Data extract
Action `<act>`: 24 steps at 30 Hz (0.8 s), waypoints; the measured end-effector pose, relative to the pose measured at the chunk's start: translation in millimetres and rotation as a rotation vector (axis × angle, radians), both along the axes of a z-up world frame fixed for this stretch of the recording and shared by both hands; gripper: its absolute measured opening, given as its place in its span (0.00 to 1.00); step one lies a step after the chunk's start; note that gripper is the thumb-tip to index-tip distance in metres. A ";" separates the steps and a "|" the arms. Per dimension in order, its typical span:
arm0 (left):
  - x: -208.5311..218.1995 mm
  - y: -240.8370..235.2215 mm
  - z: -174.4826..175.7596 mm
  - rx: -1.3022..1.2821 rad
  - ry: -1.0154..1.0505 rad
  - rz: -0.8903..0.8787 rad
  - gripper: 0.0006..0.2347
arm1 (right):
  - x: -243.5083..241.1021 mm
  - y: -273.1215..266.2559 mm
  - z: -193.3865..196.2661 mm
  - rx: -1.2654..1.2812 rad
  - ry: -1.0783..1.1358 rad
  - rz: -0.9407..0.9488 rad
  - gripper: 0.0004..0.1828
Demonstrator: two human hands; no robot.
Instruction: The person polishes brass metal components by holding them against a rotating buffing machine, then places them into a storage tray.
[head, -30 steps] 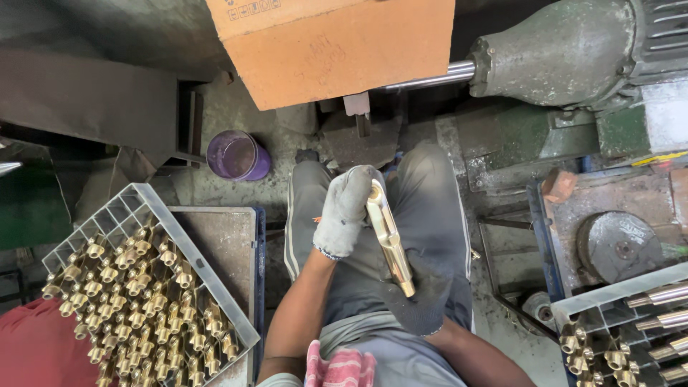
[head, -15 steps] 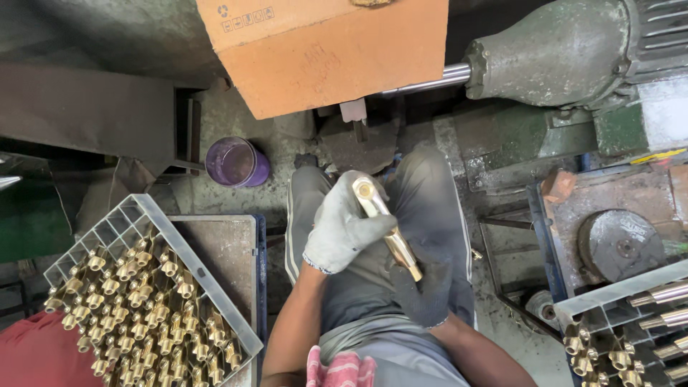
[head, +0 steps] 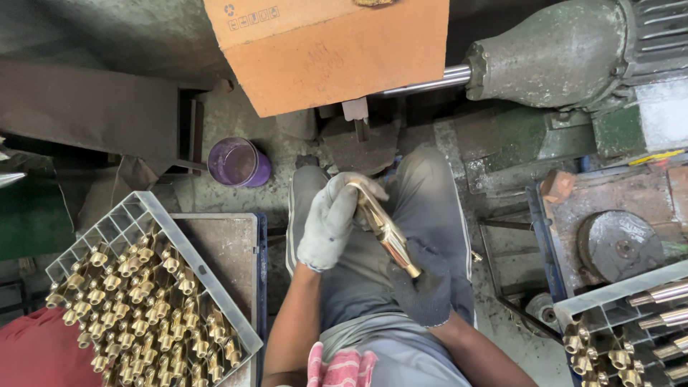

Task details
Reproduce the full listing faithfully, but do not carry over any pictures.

Worked solution
Action `<act>`: 24 steps at 30 Hz (0.8 s), waypoints; the measured end-effector pose, relative to the pose measured at the chunk's start: translation in millimetres and rotation as a rotation vector (axis × angle, radians), both along the axes of a z-up world frame fixed for this stretch of the recording and shared by both hands; gripper: its absolute measured opening, given as its place in its span (0.00 to 1.00); step one lies a step after the chunk's start; note that gripper is the thumb-tip to index-tip distance in metres. A ";" separates the steps and a "|" the arms. Per dimension in order, its typical span:
arm0 (left):
  - x: -208.5311..218.1995 mm
  - y: -240.8370..235.2215 mm
  - z: -174.4826..175.7596 mm
  - rx: -1.3022..1.2821 rad
  - ry: -1.0154..1.0505 rad
  - rz: -0.8903..0.8787 rad
  - gripper: 0.0006..0.2347
arm1 (right):
  - x: -243.5083..241.1021 mm
  - y: -273.1215..266.2559 mm
  - z: -193.3865..196.2661 mm
  - rx: -1.2654..1.2812 rad
  - ry: -1.0783..1.1358 rad
  - rz: -0.9407..0.9488 rad
  - gripper: 0.0004..0.1828
Demonstrator: two human hands; no robot.
Instruction: The person polishes brass metal components by holding them against a rotating buffing machine, then places them into a storage tray.
[head, -30 steps] 
[head, -15 steps] 
[head, +0 steps] 

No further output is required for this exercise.